AIM OF THE EXERCISE:
In the listing beneath this line, copy exactly the lines starting with the one containing "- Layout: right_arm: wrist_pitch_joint" and going on through the one containing "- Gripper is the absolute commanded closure".

SUPPLIED INFORMATION:
-*-
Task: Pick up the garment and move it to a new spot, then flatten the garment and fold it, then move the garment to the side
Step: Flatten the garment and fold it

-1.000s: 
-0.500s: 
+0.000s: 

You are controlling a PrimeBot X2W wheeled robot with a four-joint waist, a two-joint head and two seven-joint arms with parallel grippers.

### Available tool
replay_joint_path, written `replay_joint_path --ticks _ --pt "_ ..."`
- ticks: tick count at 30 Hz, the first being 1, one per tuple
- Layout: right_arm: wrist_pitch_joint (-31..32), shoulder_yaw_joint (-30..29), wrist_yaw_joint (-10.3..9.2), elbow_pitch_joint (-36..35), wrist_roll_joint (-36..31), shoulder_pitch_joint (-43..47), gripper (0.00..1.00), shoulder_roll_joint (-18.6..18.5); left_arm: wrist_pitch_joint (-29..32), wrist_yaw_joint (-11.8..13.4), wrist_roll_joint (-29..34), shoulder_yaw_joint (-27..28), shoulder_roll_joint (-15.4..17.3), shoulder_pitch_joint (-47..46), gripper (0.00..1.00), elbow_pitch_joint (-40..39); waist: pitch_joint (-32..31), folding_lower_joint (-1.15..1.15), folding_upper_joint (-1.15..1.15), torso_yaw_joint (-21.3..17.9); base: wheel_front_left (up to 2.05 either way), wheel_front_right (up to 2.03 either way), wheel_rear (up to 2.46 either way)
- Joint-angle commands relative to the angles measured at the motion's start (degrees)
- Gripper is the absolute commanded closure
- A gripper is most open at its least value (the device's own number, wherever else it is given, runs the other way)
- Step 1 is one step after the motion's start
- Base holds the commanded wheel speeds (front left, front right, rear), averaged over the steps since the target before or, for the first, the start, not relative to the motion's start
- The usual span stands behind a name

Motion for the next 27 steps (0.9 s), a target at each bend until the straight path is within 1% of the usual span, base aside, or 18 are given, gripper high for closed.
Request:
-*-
TASK ANSWER:
- Layout: right_arm: wrist_pitch_joint (-31..32), shoulder_yaw_joint (-30..29), wrist_yaw_joint (-10.3..9.2), elbow_pitch_joint (-36..35), wrist_roll_joint (-36..31), shoulder_pitch_joint (-43..47), gripper (0.00..1.00), shoulder_roll_joint (-18.6..18.5); left_arm: wrist_pitch_joint (-29..32), wrist_yaw_joint (-11.8..13.4), wrist_roll_joint (-29..34), shoulder_yaw_joint (-27..28), shoulder_roll_joint (-15.4..17.3), shoulder_pitch_joint (-47..46), gripper (0.00..1.00), elbow_pitch_joint (-40..39); waist: pitch_joint (-32..31), folding_lower_joint (-1.15..1.15), folding_upper_joint (-1.15..1.15), torso_yaw_joint (-21.3..17.9); base: wheel_front_left (up to 2.05 either way), wheel_front_right (up to 2.03 either way), wheel_rear (up to 2.46 either way)
- Joint-angle commands relative to the angles measured at the motion's start (degrees)
- Gripper is the absolute commanded closure

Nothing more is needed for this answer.